BD. Le petit peuple qui habite le Bois des mille feuilles mène une vie simple et modeste (il se nourrit de champignons et de racines) mais heureuse. Même si certains jeunes sont attirés par la ville des géants, les humains…Ils connaissent pourtant l’interdit formel d’avoir un contact avec eux depuis « la grande explosion », une légende régulièrement racontée lors des veillées. Malgré tout, un jour, Rameau, poussée par sa curiosité et son attrait pour les belles robes des géantes, dépasse la lisière de la forêt pour se rapprocher du chemin de fer. Surprise en pleine désobéissance, elle doit passer devant le conseil des sages qui la condamne à quitter la tribu. Si elle désire la réintégrer, elle devra découvrir pourquoi les humains ont le cœur malade…
Métamorphoses offre souvent de belles surprises. C’est une nouvelle fois le cas de Le Grand voyage de Rameau, dont l’édition, superbe (grand format, beau papier, jolies pages de garde, titre en relief…), comme d’habitude avec la collection, donne un côté ancien au livre dont l’histoire se passe en Angleterre au XIXe siècle. Un voyage synonyme d’aventures: Rameau se rend dans la ville monstre à dos de truite et de canard puis visite Londres à dos de chat guide pour découvrir ses principaux monuments -Big Ben, le palais de Westminster (« des chambres qui servent de dortoir à de nombreux humains mâles et plutôt âgés »), Harrod’s (« le plus grand bazar de Londres ») ou Hyde park (l’hôtel de prédilection des touristes magiques: fées, gnomes et autres lutins) mais surtout initiatique pour la jeune Rameau, accompagnée d’une chenille, d’un vieil ermite aveugle qui a des pouvoirs magiques et d’une grenouille qui voit pour lui. Car elle va ainsi se rendre compte de ce qu’il y a vraiment derrière la beauté des géantes: l’injustice (les femmes n’ont pas leur mot à dire), la misère (des gens dorment dans les rues), la souffrance, la prostitution ou l’exploitation qui existent dans la société des humains (« un vrai cauchemar », conclue-t-elle). Au cours de son périple, elle rencontrera le philosophe Morris (il a écrit des essais sur le travail et l’esclavage moderne), Oscar Wilde en plein travail sur Le Portrait de Dorian Gray, la reine Victoria, Lewis Caroll qui raconte une histoire à Alice sur un bateau, le peintre Whistler ou Jack l’éventreur qui rôde dans les bas fonds et comprendra qu’aider les autres est plus important que posséder des choses (« la babiolite aiguë », maladie qui touche beaucoup d’humains).

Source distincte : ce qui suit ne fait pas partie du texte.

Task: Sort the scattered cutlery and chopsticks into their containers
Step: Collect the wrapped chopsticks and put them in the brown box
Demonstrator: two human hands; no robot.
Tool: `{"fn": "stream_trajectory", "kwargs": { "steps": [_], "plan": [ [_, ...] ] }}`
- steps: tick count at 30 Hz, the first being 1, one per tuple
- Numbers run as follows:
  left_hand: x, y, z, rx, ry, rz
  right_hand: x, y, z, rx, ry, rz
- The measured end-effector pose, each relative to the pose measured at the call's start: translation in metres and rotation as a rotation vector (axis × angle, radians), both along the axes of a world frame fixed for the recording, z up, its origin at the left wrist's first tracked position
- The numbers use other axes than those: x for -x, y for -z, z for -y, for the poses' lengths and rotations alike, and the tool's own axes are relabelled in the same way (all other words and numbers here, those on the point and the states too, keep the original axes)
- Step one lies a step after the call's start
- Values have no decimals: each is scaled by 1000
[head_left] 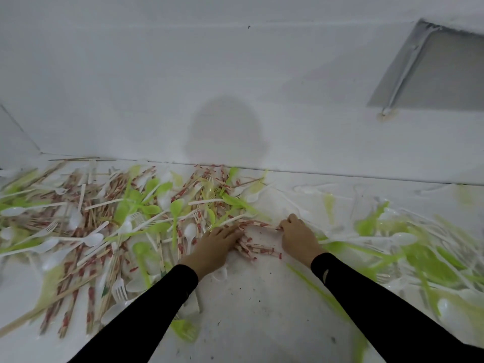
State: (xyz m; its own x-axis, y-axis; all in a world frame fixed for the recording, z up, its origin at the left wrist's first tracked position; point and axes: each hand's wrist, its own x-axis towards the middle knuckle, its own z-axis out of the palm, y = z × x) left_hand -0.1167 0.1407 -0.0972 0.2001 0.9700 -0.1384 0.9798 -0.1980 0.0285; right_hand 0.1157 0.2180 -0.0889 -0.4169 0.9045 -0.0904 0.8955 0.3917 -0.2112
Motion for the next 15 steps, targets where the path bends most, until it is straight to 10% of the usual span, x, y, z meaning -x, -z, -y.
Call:
{"fn": "stream_trajectory", "kwargs": {
  "steps": [15],
  "plan": [
    [-6,8,-27,-247,288,104,-27,-28,-20,74,62,-469]
  ]
}}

Un joli récit qui s’adresse aux enfants (à partir de 10-11 ans) aussi bien qu’aux adultes. Critique envers les hommes mais rempli de poésie, dessiné à l’ancienne par Phicil (dans la façon de figurer les personnages mais aussi dans la mise en couleur à l’aquarelle), comme si Le Grand voyage de Rameau avait été réalisé en pleine époque victorienne (le récit est d’ailleurs ponctué d’extraits d’œuvres de Wilde ou Whistler et d’illustrations inspirées par des peintres -Monet, Whistler ou Doré- et des courants artistiques de l’époque). Une belle réussite!